Copy all lines below that use the word "rack".
### STORED DATA ###
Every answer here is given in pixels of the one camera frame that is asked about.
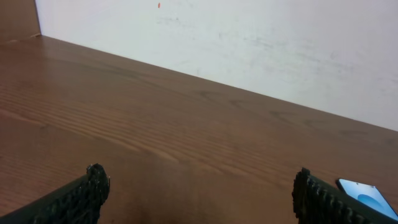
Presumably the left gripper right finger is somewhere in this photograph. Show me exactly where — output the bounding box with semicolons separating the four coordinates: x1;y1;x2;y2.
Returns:
292;168;397;224

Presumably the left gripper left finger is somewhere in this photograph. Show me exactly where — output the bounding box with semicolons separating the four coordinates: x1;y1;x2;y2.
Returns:
1;164;110;224

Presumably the blue screen Galaxy smartphone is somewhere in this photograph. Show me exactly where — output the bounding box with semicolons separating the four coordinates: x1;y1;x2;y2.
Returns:
336;179;397;220

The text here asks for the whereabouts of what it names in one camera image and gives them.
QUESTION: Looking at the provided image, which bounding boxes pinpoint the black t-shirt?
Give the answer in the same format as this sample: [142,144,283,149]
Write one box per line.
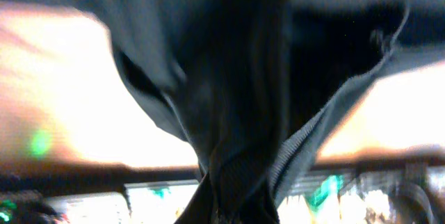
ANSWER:
[1,0,444,223]

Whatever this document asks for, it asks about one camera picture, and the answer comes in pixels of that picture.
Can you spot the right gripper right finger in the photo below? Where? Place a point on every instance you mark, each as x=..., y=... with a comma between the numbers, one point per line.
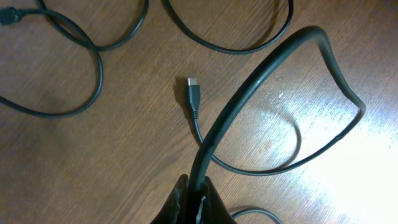
x=212, y=208

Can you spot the black USB cable thick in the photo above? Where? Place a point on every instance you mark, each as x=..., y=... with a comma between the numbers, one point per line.
x=243, y=94

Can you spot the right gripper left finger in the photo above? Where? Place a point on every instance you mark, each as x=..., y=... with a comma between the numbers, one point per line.
x=174, y=208

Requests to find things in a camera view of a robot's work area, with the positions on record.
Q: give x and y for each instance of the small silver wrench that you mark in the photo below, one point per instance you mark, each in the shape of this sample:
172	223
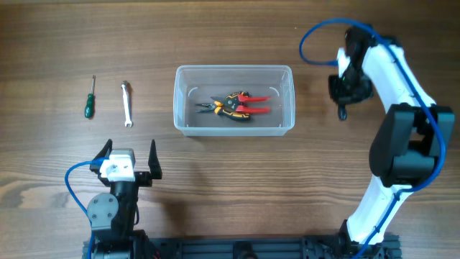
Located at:
127	111

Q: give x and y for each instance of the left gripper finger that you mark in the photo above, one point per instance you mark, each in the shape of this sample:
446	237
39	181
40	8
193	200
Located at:
105	151
153	162

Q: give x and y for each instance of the green handled screwdriver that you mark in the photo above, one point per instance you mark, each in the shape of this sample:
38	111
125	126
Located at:
90	103

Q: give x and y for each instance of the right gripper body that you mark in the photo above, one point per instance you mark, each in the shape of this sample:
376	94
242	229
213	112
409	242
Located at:
352	87

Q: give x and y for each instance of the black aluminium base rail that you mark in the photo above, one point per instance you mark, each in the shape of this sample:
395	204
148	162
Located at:
309	247

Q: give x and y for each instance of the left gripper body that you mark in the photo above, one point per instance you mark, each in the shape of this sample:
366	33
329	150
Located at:
142	179

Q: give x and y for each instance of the red handled snips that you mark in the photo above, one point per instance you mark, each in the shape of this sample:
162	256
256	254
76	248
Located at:
251	105

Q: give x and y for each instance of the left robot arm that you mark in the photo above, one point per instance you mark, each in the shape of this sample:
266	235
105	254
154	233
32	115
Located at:
113	215

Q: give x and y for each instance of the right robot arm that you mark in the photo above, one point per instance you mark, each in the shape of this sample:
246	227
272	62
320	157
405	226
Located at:
409	145

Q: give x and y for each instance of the orange black long-nose pliers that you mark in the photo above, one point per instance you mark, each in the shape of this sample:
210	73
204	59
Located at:
230	114

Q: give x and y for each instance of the clear plastic container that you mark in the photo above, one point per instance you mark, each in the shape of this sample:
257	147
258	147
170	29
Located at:
196	84

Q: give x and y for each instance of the black red screwdriver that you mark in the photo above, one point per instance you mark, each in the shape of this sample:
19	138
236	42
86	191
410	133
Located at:
342	112

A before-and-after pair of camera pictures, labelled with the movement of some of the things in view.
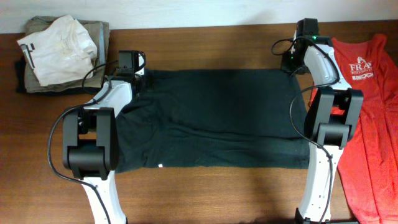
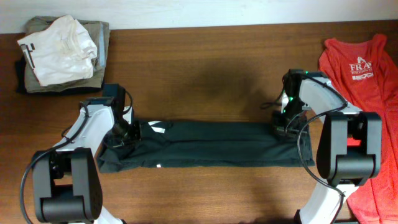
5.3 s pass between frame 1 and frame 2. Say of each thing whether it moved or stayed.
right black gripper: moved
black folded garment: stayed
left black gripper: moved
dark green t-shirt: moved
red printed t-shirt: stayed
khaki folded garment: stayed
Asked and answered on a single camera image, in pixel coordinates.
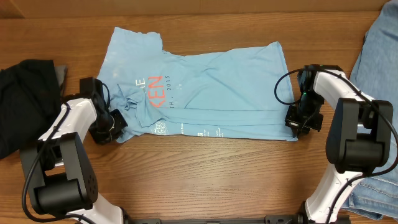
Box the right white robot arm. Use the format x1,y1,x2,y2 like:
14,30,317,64
285,65,397,223

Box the blue denim jeans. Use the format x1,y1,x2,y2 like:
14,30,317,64
340,0,398,221

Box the light blue printed t-shirt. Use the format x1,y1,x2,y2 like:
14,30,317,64
98,27,294,142

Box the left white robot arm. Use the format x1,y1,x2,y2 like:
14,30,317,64
19,77,132,224

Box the black folded garment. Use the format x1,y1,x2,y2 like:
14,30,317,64
1,59,61,159

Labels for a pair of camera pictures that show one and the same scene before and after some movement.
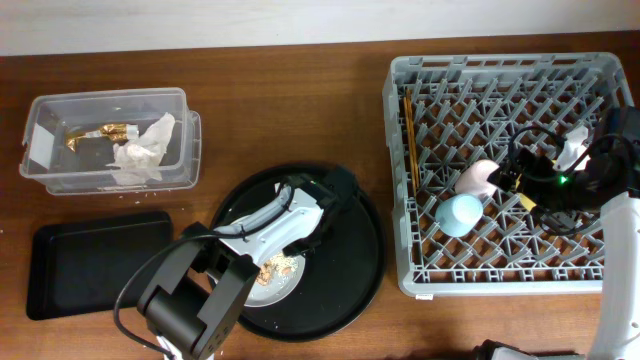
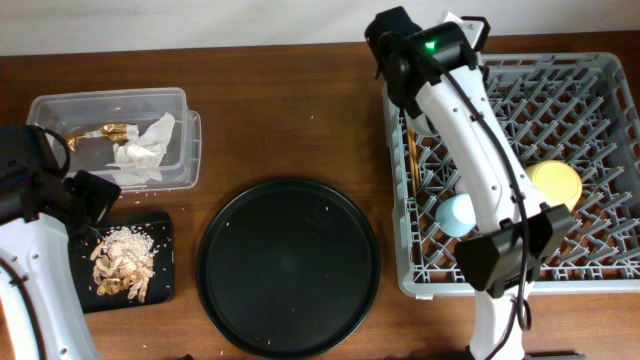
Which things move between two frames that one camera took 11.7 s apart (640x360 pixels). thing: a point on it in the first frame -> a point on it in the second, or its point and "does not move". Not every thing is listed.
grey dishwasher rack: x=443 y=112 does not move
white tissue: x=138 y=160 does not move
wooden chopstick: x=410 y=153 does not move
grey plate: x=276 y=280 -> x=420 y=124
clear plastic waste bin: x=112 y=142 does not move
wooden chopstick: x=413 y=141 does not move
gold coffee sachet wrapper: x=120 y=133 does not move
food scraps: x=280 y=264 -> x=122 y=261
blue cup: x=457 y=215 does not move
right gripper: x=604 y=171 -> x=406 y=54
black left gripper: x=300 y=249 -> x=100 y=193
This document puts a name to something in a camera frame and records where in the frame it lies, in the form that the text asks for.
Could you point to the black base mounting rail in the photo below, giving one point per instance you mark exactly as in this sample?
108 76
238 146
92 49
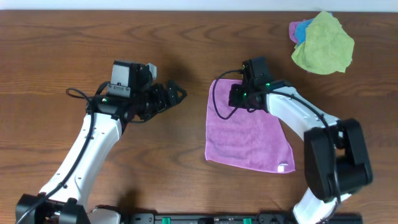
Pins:
217 218

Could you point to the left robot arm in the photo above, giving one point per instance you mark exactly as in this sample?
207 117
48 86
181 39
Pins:
64 198

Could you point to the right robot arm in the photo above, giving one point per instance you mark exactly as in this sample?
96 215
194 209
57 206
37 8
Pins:
336 161

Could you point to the blue microfiber cloth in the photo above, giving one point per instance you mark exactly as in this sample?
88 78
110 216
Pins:
300 32

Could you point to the purple microfiber cloth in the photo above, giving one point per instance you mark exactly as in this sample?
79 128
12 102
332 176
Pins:
253 141

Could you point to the green microfiber cloth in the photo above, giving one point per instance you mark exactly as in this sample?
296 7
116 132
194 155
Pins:
327 48

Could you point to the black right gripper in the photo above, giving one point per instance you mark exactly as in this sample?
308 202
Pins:
233 101

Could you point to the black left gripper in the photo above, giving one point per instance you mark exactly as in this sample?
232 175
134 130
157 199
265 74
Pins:
163 91

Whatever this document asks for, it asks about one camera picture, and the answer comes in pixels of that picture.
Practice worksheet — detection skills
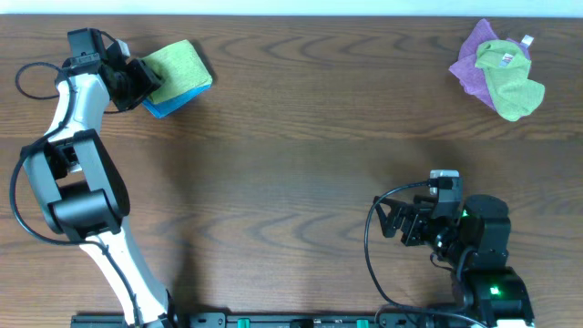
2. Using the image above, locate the purple cloth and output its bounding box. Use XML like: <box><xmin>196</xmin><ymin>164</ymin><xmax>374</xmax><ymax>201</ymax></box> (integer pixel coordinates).
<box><xmin>448</xmin><ymin>18</ymin><xmax>532</xmax><ymax>111</ymax></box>

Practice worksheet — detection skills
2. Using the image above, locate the right black cable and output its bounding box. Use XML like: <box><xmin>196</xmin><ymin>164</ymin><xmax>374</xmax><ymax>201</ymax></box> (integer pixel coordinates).
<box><xmin>363</xmin><ymin>179</ymin><xmax>491</xmax><ymax>328</ymax></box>

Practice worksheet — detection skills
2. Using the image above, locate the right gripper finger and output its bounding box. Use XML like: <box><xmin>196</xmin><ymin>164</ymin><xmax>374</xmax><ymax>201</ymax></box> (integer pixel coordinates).
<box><xmin>376</xmin><ymin>207</ymin><xmax>404</xmax><ymax>238</ymax></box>
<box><xmin>373</xmin><ymin>195</ymin><xmax>433</xmax><ymax>211</ymax></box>

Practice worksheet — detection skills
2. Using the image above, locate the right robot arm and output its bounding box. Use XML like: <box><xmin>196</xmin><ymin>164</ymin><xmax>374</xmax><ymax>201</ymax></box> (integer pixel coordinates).
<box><xmin>373</xmin><ymin>194</ymin><xmax>535</xmax><ymax>327</ymax></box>

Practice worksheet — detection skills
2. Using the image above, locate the crumpled olive green cloth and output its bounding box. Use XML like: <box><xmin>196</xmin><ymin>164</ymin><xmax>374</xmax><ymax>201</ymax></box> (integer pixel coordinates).
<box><xmin>475</xmin><ymin>40</ymin><xmax>546</xmax><ymax>122</ymax></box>

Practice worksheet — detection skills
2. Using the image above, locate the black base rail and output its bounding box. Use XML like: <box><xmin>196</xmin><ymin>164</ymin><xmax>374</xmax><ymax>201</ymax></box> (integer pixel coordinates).
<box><xmin>70</xmin><ymin>310</ymin><xmax>461</xmax><ymax>328</ymax></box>

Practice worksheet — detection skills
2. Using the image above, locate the light green cloth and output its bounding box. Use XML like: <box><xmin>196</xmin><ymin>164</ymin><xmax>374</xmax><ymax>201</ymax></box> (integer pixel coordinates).
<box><xmin>142</xmin><ymin>40</ymin><xmax>213</xmax><ymax>105</ymax></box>

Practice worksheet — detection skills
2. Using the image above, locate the folded blue cloth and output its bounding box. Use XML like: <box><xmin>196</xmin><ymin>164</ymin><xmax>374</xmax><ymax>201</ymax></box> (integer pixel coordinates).
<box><xmin>142</xmin><ymin>85</ymin><xmax>210</xmax><ymax>118</ymax></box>

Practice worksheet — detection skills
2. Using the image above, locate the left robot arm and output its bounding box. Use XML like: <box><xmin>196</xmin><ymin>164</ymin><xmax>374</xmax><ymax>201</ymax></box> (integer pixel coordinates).
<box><xmin>14</xmin><ymin>28</ymin><xmax>179</xmax><ymax>327</ymax></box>

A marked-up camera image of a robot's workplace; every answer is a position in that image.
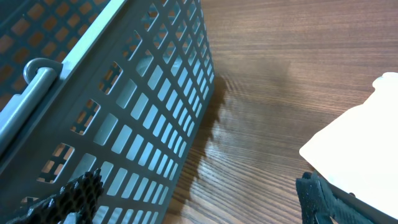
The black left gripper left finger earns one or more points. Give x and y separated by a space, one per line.
76 201

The white snack pouch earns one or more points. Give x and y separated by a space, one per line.
357 152

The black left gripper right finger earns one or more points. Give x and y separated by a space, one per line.
321 202

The grey plastic mesh basket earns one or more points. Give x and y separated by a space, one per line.
120 86

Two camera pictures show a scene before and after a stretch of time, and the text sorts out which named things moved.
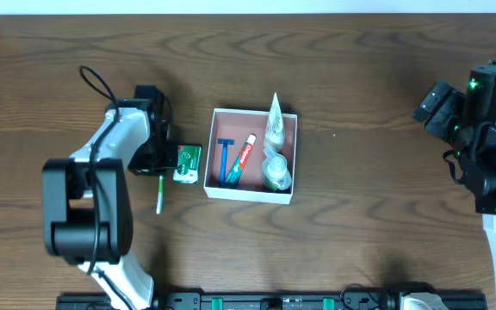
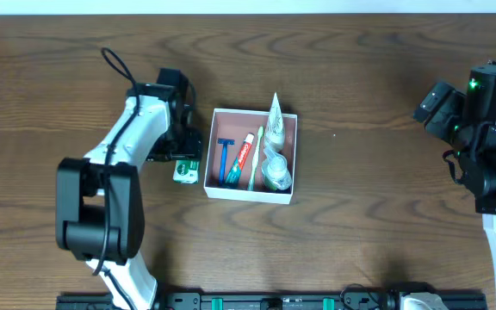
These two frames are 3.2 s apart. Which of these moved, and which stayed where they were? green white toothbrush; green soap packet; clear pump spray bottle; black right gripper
Moved: green white toothbrush
Stayed: green soap packet; clear pump spray bottle; black right gripper
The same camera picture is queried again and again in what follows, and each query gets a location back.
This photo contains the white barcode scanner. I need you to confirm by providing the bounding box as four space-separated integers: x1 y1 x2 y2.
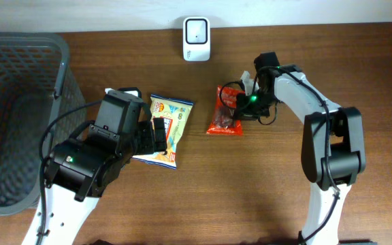
182 16 211 62

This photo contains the red Hacks candy bag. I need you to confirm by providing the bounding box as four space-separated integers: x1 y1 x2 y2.
206 85 243 135

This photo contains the grey plastic mesh basket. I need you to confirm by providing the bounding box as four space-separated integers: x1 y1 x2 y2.
0 33 86 216

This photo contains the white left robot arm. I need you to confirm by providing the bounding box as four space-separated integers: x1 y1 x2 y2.
22 87 167 244

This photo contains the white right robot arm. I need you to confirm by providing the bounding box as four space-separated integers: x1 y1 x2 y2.
233 52 366 244

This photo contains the beige wet wipes pack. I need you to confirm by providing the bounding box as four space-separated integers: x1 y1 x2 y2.
133 94 193 169

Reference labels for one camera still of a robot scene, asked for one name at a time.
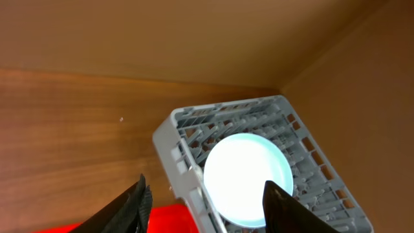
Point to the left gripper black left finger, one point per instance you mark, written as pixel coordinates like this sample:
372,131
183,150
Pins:
137,200

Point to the light blue plate with rice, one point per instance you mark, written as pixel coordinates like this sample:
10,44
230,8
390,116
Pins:
235,173

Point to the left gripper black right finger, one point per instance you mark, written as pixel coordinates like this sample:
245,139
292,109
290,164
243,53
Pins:
284,214

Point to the grey dishwasher rack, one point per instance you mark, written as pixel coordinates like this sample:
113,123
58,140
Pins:
185,139

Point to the red plastic tray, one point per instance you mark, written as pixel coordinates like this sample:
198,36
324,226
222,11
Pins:
173,218
###
▸ **REPLY**
grey dishwasher rack: x=443 y=112 does not move
Point to the grey dishwasher rack, one point per instance you mark, written as pixel coordinates like this sample:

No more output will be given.